#### TASK INSTRUCTIONS:
Copy all the lines of the data that include the word "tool".

----

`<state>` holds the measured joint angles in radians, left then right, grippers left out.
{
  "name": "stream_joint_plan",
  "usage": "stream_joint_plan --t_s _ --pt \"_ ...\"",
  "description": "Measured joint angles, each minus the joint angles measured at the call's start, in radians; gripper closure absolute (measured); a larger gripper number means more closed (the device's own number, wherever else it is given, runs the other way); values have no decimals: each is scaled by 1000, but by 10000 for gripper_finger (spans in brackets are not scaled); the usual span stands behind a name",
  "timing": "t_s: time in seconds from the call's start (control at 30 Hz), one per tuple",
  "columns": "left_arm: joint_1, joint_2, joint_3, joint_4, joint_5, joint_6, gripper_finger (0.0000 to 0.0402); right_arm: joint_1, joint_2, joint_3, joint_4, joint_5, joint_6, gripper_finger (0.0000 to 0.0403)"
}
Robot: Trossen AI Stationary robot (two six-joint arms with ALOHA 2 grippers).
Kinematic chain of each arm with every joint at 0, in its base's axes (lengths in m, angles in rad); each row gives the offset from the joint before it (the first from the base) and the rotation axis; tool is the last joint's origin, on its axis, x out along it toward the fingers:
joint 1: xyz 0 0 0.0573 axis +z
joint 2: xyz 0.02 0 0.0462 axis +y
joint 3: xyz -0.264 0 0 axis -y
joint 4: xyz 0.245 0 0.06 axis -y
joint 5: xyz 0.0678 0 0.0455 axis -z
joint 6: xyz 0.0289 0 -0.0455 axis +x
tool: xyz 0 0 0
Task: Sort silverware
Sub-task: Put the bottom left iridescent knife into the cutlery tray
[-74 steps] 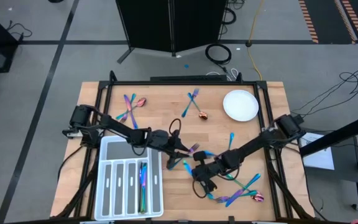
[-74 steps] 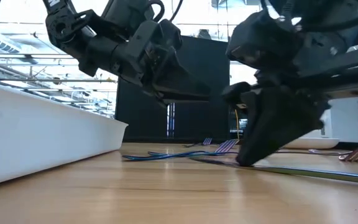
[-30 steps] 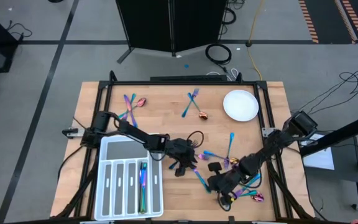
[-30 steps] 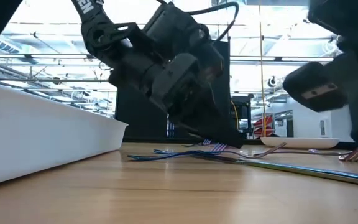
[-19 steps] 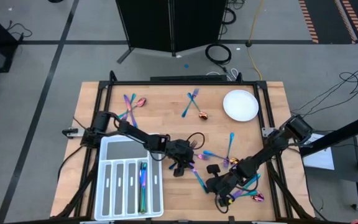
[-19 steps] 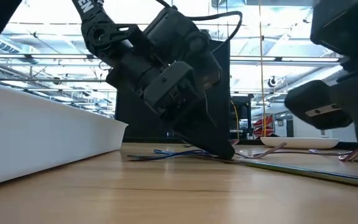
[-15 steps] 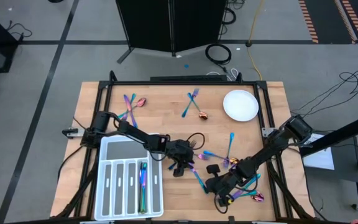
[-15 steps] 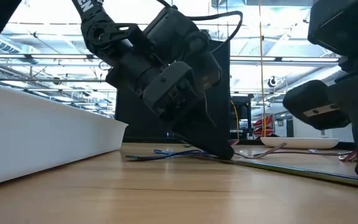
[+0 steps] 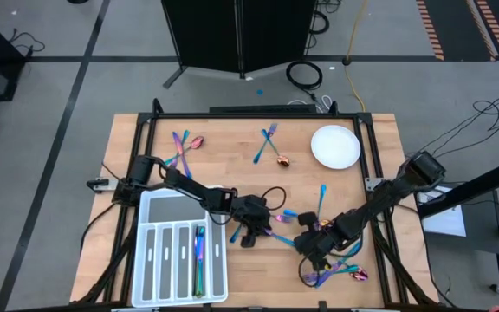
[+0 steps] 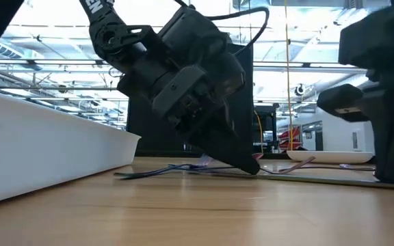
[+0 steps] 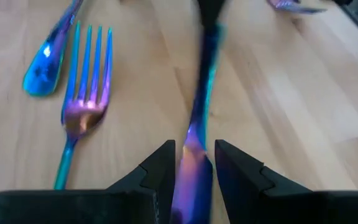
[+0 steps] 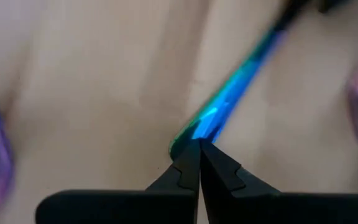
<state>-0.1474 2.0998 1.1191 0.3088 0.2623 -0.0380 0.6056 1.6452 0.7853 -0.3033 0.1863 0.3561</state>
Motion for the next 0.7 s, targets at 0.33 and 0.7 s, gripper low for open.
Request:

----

#### RESULT BELOW:
Kinematic chain of each arm with every joint at 0, in its base's axes (lengths in m, angles in rad); each row gives the offset from the joint before it (the first from the base) and the rotation axis; tool is the last joint's origin, on its axis, x out along it toward the fingers:
tool: xyz 0 0 0

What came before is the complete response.